Exercise objective: An exact copy of all the data is the expected answer.

Input data:
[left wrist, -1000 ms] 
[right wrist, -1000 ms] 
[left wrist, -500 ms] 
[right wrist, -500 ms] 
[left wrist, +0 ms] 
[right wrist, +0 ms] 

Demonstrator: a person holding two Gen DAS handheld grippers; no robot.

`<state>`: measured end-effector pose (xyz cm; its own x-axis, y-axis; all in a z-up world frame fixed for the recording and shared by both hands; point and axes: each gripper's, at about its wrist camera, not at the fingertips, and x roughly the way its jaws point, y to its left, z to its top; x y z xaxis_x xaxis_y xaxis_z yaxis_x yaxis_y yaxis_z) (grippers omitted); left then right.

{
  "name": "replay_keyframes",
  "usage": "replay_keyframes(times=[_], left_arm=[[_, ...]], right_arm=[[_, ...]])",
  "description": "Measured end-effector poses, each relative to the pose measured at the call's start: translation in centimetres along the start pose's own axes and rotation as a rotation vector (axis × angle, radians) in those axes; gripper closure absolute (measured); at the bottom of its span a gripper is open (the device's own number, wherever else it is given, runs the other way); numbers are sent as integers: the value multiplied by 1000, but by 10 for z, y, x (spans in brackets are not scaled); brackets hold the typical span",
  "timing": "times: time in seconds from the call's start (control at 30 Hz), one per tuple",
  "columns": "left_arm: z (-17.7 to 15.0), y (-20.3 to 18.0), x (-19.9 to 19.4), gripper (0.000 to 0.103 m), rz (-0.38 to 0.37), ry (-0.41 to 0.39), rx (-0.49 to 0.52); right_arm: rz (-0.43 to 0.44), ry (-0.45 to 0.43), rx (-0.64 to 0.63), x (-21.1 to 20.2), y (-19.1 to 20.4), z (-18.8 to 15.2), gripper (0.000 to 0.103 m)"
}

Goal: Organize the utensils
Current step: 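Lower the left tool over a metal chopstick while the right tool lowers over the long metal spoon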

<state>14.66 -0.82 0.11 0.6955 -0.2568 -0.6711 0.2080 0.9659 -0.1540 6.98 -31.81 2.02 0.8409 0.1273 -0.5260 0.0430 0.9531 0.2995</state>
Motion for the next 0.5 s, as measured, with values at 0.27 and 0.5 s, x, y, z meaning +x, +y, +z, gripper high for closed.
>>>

Exercise answer:
[left wrist, -1000 ms] 
[right wrist, -1000 ms] 
[left wrist, -500 ms] 
[right wrist, -500 ms] 
[left wrist, +0 ms] 
[right wrist, +0 ms] 

Demonstrator: a person holding two Gen DAS handheld grippers; no robot.

`<state>`: measured end-effector pose (xyz cm; its own x-axis, y-axis; all in a z-up world frame fixed for the recording and shared by both hands; point and axes: each gripper's, at about its wrist camera, not at the fingertips, and x roughly the way its jaws point, y to its left, z to its top; x y z xaxis_x xaxis_y xaxis_z yaxis_x yaxis_y yaxis_z) (grippers omitted); left then right.

{
  "name": "replay_keyframes",
  "usage": "replay_keyframes(times=[_], left_arm=[[_, ...]], right_arm=[[_, ...]])",
  "description": "Measured end-effector poses, each relative to the pose measured at the call's start: translation in centimetres along the start pose's own axes and rotation as a rotation vector (axis × angle, radians) in those axes; gripper closure absolute (measured); at the bottom of its span a gripper is open (the device's own number, wherever else it is given, runs the other way); numbers are sent as integers: the value multiplied by 1000, but by 10 for z, y, x (spans in brackets are not scaled); brackets hold the typical span",
  "timing": "times: time in seconds from the call's start (control at 30 Hz), one per tuple",
  "columns": "left_arm: z (-17.7 to 15.0), y (-20.3 to 18.0), x (-19.9 to 19.4), gripper (0.000 to 0.103 m), rz (-0.38 to 0.37), ry (-0.41 to 0.39), rx (-0.49 to 0.52); right_arm: rz (-0.43 to 0.44), ry (-0.45 to 0.43), rx (-0.64 to 0.63), x (-21.1 to 20.2), y (-19.1 to 20.4), z (-18.8 to 15.2), gripper (0.000 to 0.103 m)"
}

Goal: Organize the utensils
Current step: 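Lower the left tool over a metal chopstick while the right tool lowers over the long metal spoon
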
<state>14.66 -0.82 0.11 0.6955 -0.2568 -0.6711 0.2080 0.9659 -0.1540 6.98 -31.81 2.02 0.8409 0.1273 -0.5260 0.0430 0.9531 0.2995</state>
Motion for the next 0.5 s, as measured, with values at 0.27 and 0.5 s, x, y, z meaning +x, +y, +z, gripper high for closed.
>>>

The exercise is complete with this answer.